Modelling the storage fleet
Energy storage is becoming a major part of energy systems as grids incorporate more intermittent renewable generation. The chart below shows rapid deployment of grid-scale battery storage in GB, Germany, and Spain. Germany also has a significant and growing number of residential batteries.
Technologies covered
We distinguish three storage types, each with its own operational rules:
-
Pumped hydro – Large-scale assets with water reservoirs, typically ~10 hours duration. They pump when prices are low and release when prices are high.
-
Grid‑scale batteries – Large (~10MW plus) battery energy storage assets grouped by bidding zone and duration (2h, 4h, 6h, 8h). Charging and discharging slows near full/empty energy levels and cycle costs vary depending on asset and age.
-
Prosumer batteries – Home and commercial batteries behind the meter. These maintain a minimum charge for backup, and only a fraction of the fleet participates in markets at any time. The portion of the fleet participating in the markets grows over time.
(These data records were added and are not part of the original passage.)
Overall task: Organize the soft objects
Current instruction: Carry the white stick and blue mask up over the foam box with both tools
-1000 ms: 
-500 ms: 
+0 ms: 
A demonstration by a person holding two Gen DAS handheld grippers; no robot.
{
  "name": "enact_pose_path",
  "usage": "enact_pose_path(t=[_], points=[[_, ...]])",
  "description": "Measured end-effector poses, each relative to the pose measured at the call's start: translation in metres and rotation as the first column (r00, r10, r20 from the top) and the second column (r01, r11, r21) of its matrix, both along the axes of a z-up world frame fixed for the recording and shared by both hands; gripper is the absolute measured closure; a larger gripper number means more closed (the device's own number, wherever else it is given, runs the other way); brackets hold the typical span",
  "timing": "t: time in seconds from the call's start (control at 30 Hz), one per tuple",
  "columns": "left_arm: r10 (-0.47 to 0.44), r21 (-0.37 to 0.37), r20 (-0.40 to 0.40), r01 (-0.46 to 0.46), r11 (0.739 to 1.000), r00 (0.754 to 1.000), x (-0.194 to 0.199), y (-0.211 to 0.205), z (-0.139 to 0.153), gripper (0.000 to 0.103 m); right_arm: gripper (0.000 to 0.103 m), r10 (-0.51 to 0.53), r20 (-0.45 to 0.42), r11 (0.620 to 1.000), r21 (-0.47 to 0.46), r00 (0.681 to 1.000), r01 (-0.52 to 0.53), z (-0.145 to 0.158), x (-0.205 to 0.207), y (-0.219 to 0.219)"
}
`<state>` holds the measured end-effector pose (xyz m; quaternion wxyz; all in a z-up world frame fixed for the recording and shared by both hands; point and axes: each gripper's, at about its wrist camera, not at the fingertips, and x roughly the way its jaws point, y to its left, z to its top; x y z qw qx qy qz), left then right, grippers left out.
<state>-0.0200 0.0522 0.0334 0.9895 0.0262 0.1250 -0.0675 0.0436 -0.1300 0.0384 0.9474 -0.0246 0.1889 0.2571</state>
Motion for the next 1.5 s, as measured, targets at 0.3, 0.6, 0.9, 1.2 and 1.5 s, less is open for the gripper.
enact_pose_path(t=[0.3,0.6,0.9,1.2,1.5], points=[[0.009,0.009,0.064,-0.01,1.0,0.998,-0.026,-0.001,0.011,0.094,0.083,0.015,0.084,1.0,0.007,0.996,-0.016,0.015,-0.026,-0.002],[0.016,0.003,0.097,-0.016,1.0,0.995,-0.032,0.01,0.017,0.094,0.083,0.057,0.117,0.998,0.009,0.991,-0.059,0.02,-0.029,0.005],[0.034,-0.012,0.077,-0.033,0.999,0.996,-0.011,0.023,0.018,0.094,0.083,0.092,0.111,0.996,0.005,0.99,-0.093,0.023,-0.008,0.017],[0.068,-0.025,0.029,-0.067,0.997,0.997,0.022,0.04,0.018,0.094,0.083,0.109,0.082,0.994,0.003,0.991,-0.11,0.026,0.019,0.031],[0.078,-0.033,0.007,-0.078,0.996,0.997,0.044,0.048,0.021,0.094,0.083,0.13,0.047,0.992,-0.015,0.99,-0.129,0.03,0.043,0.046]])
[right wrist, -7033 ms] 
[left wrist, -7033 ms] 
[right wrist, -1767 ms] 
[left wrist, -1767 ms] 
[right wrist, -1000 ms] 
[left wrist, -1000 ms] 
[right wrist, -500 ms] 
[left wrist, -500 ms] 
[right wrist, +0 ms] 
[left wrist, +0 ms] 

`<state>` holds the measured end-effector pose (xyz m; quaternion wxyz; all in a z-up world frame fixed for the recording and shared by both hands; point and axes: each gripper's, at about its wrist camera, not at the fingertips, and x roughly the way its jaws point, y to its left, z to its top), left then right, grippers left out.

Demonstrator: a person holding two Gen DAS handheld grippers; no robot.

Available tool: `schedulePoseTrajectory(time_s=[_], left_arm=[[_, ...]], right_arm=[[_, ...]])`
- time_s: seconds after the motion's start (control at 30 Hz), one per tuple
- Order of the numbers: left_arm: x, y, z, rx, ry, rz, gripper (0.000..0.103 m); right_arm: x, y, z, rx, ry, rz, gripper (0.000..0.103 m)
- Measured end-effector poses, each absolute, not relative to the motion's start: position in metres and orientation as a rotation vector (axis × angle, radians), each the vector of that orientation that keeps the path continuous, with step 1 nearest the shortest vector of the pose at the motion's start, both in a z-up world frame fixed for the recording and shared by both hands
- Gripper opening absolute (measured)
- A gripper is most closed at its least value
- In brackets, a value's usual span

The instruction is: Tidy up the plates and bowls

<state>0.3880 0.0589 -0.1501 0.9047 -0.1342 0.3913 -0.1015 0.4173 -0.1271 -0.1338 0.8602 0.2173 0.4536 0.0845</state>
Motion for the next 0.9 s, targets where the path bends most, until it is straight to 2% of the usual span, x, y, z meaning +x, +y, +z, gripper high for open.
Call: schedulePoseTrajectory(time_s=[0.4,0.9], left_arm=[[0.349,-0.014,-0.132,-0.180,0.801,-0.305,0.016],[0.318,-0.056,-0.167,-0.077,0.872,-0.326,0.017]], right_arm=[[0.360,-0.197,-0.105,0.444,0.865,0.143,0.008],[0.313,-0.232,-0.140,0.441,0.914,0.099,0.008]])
Storage transitions from price taker to price setter
Today, storage mostly follows prices — charging when cheap, discharging when expensive. It is usually a price taker. By capturing these spreads in price, it lowers the overall operating cost of the electricity system. But, as the storage fleet grows it will become a price setter: smoothing peaks and troughs in price and shaping price patterns.
A naive model for storage, particularly as the fleet gets large, can result in block pricing. The low price is set by the charging of storage (close to zero), and the high price at the cycling cost of storage (usually the minimum price you tell the model it needs to discharge). While this ‘minimises the cost’ of running the system in a system-wide optimisation model, it is unrealistic.
In the real world, operators do not have perfect foresight of prices. They must choose the best time to cycle individual assets, which will have different physical limits, commercial arrangements, and warranties. Grid limits can restrict power flows. Individual operators act to maximise their profit rather than minimise overall system cost. Real markets are messier!
Realistic decision-making & imperfect co-ordination
Our goal is to let storage move prices in a realistic way, without turning it into an all‑knowing, perfectly coordinated trader. Therefore, we add a few limits to the actions of storage fleets:
- Charge-rate tapering — Storage responds best at a state of charge ~50%. Near full or empty, response is limited.
- Cycle costs — Each cycle requires a minimum price spread to justify the wear on the battery.
- Coordination limits — Not all storage participates simultaneously, especially prosumer batteries.
These constraints produce behaviour similar to high-penetration markets like California’s CAISO.